◆ **EXTRACTED RECORDS**:
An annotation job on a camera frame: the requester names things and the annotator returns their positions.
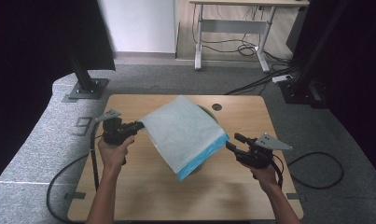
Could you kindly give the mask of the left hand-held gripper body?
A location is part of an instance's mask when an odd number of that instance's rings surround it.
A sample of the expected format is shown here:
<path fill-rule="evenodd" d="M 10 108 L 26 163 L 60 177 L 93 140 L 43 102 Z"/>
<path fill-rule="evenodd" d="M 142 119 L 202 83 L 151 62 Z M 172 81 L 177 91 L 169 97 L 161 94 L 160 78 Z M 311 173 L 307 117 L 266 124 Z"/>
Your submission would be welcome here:
<path fill-rule="evenodd" d="M 95 119 L 96 123 L 103 125 L 103 138 L 108 145 L 120 146 L 127 138 L 127 123 L 122 122 L 120 113 L 110 109 Z"/>

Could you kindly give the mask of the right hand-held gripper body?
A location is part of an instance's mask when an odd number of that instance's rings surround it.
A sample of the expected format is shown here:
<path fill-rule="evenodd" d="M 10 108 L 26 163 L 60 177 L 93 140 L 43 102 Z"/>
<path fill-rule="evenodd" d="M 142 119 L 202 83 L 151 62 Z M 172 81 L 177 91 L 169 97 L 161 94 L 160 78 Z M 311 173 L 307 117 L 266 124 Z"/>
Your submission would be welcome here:
<path fill-rule="evenodd" d="M 255 144 L 249 151 L 236 155 L 236 160 L 256 169 L 265 169 L 273 162 L 274 150 L 291 150 L 292 146 L 264 133 L 259 138 L 252 139 Z"/>

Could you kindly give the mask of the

◆ **WORK INSTRUCTIONS**:
Return the number of lines in the data above that include the word "held", and nothing else.

◆ **RESPONSE TO THIS EXERCISE**:
2